Gerçek murakabe, Allah’ı görüyormuş gibi ibadet etme alışkanlığı kazanmaktır. Çünkü Rabbimiz Celle Celâlüh Ahzâb Sûresi 34. Ayette; “Siz evlerinizde okunan Allah’ın âyetlerini ve hikmeti hatırlayın. Şüphesiz Allah en gizli şeyi bilendir, hakkıyla haberdardır.” buyurmuştur.

Bir başka ayet-i kerimede de Allah Celle Celâlüh şöyle buyurmuştur;

 “Nefse ve onu düzgün bir biçimde şekillendirip ona kötülük duygusunu ve takvasını (kötülükten sakınma yeteneğini) ilham edene andolsun ki, nefsini arındıran kurtuluşa ermiştir.” (Şems Sûresi, 7 – 9. Ayetler)

 Allah’ü Teâlâ Kur’an-ı Kerim’in birçok yerinde murakabenin kıymetine işaret etmiş ve bunun önemini apaçık bir dille anlatmıştır.

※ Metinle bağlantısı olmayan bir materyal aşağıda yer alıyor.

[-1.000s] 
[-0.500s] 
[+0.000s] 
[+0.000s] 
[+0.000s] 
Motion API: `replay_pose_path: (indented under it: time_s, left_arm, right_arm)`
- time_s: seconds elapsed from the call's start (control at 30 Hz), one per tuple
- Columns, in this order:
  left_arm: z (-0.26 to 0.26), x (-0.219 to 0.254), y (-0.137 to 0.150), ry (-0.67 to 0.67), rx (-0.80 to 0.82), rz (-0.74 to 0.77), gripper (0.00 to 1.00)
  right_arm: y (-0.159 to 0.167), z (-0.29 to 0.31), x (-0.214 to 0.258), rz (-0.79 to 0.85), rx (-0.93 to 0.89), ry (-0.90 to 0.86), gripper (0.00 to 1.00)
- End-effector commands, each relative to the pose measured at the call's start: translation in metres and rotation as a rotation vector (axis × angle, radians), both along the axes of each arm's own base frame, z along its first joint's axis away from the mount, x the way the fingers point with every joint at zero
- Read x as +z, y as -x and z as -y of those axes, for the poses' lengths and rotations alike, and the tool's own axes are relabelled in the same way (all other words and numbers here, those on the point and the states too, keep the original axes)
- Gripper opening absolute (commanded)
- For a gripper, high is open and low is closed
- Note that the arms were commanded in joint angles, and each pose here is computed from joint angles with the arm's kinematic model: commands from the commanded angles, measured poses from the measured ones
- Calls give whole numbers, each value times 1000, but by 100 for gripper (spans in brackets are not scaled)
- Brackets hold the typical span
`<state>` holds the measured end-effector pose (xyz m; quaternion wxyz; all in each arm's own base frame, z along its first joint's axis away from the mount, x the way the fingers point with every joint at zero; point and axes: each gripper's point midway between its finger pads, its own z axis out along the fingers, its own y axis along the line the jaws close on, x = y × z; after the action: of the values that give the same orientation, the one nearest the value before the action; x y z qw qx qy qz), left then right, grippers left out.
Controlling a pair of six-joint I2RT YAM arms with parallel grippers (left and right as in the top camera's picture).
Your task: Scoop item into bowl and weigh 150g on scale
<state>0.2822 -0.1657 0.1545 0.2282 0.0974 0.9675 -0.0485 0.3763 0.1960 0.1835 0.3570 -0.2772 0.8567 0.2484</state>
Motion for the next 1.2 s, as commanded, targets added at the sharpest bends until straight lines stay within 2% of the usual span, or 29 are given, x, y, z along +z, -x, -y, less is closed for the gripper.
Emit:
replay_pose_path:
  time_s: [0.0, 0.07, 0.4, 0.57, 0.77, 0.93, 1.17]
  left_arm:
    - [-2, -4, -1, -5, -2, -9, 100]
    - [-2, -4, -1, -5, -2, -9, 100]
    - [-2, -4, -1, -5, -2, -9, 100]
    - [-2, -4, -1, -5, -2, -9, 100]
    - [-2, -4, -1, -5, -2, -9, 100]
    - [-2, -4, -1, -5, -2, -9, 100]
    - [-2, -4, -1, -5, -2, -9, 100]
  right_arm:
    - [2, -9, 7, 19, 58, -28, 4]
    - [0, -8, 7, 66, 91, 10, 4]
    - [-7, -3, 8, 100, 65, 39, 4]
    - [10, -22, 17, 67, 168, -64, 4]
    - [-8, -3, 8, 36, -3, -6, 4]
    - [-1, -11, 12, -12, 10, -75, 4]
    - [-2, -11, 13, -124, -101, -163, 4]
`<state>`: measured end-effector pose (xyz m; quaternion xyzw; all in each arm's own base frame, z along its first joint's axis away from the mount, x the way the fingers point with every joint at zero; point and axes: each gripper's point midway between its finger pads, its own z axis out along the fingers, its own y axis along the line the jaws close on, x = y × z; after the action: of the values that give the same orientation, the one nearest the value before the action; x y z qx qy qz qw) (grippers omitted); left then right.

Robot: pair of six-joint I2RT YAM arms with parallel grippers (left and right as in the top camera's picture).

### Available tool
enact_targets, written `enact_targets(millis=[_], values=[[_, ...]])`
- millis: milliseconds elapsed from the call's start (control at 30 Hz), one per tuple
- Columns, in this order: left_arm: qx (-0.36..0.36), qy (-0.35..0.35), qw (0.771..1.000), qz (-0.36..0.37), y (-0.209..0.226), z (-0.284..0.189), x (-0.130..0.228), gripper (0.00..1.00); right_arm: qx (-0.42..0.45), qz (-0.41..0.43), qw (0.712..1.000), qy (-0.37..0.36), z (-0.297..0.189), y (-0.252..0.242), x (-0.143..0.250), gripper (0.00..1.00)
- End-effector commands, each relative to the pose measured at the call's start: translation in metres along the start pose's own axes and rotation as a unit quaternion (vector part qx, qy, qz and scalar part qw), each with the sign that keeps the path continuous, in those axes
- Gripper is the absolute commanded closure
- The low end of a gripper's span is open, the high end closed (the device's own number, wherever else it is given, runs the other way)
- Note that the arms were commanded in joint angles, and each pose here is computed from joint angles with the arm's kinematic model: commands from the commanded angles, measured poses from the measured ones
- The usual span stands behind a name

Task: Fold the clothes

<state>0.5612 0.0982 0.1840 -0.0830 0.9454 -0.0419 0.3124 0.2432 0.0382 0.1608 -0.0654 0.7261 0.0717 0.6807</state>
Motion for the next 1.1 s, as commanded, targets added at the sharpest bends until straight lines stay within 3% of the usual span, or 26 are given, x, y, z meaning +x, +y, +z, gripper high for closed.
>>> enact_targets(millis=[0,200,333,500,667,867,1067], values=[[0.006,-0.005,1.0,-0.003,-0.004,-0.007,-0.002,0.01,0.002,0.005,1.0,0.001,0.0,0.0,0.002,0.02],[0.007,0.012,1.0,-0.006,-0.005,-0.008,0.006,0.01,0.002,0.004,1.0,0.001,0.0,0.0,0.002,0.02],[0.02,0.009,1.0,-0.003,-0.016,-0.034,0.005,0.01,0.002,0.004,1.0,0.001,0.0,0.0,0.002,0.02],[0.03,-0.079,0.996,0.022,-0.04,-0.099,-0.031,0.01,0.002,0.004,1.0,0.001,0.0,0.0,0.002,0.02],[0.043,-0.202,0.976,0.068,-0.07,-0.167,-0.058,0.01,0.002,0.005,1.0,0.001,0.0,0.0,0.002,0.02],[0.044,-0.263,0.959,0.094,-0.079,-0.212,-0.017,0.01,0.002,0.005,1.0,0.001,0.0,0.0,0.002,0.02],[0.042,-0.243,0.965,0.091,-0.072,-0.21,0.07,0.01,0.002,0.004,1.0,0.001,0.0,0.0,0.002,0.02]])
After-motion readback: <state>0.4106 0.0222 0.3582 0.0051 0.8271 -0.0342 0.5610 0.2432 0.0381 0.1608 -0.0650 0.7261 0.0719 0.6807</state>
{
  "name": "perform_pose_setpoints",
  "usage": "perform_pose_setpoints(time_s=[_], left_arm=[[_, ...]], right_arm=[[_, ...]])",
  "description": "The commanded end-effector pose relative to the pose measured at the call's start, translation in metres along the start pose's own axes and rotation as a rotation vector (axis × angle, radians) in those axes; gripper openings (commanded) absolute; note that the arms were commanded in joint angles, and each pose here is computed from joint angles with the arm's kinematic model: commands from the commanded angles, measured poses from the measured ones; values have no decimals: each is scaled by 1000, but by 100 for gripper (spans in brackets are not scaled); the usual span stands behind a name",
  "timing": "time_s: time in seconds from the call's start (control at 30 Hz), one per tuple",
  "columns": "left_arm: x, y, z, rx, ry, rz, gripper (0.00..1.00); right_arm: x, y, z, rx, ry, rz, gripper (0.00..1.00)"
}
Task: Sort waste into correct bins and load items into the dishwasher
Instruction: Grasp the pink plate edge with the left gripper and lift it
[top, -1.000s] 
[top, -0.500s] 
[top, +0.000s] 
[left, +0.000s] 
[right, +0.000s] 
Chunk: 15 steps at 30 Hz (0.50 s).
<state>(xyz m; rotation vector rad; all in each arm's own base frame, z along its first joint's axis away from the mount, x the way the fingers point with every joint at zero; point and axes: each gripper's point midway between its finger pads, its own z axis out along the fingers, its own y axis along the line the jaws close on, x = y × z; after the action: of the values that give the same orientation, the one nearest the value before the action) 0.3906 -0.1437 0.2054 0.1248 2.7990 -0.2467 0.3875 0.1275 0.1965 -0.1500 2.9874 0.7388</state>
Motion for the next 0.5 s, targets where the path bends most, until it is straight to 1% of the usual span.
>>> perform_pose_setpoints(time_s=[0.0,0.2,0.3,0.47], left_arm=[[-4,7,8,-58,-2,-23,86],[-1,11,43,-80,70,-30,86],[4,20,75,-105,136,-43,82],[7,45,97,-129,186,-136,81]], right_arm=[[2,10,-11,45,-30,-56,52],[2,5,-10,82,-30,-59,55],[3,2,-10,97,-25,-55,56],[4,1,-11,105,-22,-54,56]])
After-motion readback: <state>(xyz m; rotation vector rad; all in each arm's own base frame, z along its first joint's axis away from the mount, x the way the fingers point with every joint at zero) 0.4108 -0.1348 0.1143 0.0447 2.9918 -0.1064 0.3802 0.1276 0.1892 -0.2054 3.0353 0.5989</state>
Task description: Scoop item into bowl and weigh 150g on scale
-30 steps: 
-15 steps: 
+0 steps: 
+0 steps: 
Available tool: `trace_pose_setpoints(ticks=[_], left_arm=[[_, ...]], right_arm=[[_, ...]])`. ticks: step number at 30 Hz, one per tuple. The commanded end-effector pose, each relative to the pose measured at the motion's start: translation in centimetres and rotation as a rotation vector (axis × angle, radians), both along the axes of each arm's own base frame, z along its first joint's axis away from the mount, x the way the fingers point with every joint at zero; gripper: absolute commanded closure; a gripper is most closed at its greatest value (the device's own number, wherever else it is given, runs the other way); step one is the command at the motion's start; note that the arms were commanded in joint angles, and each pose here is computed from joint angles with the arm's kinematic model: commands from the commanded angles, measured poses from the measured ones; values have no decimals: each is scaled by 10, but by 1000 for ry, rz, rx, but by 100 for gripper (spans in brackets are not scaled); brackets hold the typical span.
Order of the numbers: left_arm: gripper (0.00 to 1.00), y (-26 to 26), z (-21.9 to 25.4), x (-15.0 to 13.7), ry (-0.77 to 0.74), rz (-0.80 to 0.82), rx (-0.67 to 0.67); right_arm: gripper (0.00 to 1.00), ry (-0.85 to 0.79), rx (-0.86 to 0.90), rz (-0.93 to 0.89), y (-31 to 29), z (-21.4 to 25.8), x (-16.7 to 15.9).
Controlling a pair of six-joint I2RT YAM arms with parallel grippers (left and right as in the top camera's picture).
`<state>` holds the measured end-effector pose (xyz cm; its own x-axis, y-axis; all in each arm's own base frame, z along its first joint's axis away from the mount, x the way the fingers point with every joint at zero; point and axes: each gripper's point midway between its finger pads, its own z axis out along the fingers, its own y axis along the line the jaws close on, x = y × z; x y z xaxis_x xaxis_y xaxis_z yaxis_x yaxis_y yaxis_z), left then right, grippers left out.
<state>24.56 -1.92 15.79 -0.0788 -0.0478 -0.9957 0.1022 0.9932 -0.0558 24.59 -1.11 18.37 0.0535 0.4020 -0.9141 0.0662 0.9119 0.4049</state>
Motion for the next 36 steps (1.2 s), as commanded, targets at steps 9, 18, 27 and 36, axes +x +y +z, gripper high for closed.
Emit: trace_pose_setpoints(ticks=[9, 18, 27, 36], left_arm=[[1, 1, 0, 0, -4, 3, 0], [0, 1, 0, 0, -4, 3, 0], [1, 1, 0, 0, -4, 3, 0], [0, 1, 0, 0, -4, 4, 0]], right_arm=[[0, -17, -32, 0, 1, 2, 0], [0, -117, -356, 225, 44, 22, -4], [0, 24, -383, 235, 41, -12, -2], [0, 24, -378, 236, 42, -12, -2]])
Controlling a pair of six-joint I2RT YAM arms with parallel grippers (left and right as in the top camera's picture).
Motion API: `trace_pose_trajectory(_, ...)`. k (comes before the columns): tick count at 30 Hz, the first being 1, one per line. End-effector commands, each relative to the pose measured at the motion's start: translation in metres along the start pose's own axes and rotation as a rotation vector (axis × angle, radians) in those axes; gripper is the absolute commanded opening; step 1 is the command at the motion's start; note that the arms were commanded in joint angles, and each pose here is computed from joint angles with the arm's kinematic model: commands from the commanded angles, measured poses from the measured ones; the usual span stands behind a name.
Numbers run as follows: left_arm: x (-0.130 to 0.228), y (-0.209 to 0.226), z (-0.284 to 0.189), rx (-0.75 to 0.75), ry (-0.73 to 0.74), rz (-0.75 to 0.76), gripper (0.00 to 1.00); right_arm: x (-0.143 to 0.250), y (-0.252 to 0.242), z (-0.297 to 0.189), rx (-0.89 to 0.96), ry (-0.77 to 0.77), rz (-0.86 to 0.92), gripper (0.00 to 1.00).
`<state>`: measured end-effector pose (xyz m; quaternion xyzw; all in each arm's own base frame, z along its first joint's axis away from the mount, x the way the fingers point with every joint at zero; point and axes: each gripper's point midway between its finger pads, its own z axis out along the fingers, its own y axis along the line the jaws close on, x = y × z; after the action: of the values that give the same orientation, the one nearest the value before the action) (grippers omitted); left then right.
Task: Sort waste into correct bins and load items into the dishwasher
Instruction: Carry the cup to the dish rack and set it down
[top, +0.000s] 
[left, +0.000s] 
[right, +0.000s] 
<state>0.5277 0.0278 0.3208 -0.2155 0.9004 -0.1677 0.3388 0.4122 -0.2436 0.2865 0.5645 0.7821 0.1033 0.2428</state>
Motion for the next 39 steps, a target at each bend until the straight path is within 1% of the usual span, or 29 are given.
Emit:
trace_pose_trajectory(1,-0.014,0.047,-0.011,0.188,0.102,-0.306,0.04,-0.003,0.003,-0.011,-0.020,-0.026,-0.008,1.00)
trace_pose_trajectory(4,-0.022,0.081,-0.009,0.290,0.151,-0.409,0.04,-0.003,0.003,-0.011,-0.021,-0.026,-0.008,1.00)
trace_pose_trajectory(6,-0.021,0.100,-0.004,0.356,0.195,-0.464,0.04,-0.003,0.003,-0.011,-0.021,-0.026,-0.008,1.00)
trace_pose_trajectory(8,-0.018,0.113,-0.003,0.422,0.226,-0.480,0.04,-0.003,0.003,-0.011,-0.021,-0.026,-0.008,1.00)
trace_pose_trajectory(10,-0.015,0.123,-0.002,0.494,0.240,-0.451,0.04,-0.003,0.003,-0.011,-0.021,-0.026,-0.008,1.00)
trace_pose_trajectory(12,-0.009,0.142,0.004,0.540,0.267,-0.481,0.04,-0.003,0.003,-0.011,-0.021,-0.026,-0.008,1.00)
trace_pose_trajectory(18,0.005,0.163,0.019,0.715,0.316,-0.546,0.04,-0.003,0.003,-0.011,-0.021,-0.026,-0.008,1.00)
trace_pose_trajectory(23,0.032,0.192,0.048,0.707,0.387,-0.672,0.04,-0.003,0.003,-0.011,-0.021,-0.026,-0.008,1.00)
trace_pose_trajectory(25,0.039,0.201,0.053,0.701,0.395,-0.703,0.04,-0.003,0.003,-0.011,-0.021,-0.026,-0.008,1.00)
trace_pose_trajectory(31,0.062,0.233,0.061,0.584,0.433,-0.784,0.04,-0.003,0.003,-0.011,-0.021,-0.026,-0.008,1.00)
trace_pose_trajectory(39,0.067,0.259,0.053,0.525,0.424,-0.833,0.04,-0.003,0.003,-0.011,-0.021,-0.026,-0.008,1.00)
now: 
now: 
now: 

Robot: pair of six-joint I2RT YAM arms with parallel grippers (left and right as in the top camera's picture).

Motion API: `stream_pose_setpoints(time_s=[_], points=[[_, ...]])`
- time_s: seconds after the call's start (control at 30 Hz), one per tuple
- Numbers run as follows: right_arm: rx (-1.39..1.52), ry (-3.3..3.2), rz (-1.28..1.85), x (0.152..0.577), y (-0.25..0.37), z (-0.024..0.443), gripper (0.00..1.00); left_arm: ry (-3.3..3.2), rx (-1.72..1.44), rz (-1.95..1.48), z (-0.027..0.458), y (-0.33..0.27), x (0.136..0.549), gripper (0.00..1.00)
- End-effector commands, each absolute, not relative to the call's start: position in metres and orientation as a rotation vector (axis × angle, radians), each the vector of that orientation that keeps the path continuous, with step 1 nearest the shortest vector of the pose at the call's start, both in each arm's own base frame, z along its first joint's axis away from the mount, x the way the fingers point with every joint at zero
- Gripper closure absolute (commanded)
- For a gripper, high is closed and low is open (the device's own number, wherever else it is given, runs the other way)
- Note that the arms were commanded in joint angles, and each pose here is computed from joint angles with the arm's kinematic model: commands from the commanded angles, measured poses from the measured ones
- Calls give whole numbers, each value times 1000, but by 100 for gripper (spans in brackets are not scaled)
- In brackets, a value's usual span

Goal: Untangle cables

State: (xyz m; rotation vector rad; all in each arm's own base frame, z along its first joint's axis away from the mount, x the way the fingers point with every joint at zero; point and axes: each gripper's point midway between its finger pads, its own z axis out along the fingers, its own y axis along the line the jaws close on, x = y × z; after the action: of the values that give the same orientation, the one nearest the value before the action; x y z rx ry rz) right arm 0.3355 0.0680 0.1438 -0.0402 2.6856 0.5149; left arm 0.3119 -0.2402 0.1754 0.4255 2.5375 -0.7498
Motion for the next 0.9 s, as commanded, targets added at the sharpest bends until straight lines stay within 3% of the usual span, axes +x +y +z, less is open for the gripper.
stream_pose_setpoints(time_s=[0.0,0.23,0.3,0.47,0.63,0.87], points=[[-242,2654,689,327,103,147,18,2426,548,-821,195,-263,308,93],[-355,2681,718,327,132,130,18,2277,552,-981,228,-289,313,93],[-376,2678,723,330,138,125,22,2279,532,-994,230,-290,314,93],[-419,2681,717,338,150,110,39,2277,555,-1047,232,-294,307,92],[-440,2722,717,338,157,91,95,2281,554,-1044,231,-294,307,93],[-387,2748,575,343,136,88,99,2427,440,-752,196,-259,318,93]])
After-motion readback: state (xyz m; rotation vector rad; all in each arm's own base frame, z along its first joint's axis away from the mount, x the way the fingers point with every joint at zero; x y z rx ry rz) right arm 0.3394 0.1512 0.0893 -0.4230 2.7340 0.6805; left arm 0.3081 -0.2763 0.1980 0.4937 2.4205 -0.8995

 “De ki: “Durmadan bir şeyler yapın; yaptıklarınızı Allah da, peygamberi de müminler de görecektir. Sonunda, gizliyi de açığı da bilenin huzuruna çıkarılacaksınız ve O size yapmış olduklarınızın ne olduğunu verecek.”

(Tevbe Suresi, 105. Ayet)

 Allah Celle Celâlüh bu ayetlerinde ve pek çok ayetinde bazı hatalı davranışlarda bulunan ve bunlardan pişmanlık duyarak kendisinden bağışlanma dileyen kullarına, yalnızca tövbe ile yetinmeyip Allah’ın Celle Celâlüh hoşnutluğunu kazanmak için durmadan çalışmaları gerektiğini belirtmiş ve kullarının hatalarını bu yollarla da telâfi etme çabası içine girmeleri istenmiştir.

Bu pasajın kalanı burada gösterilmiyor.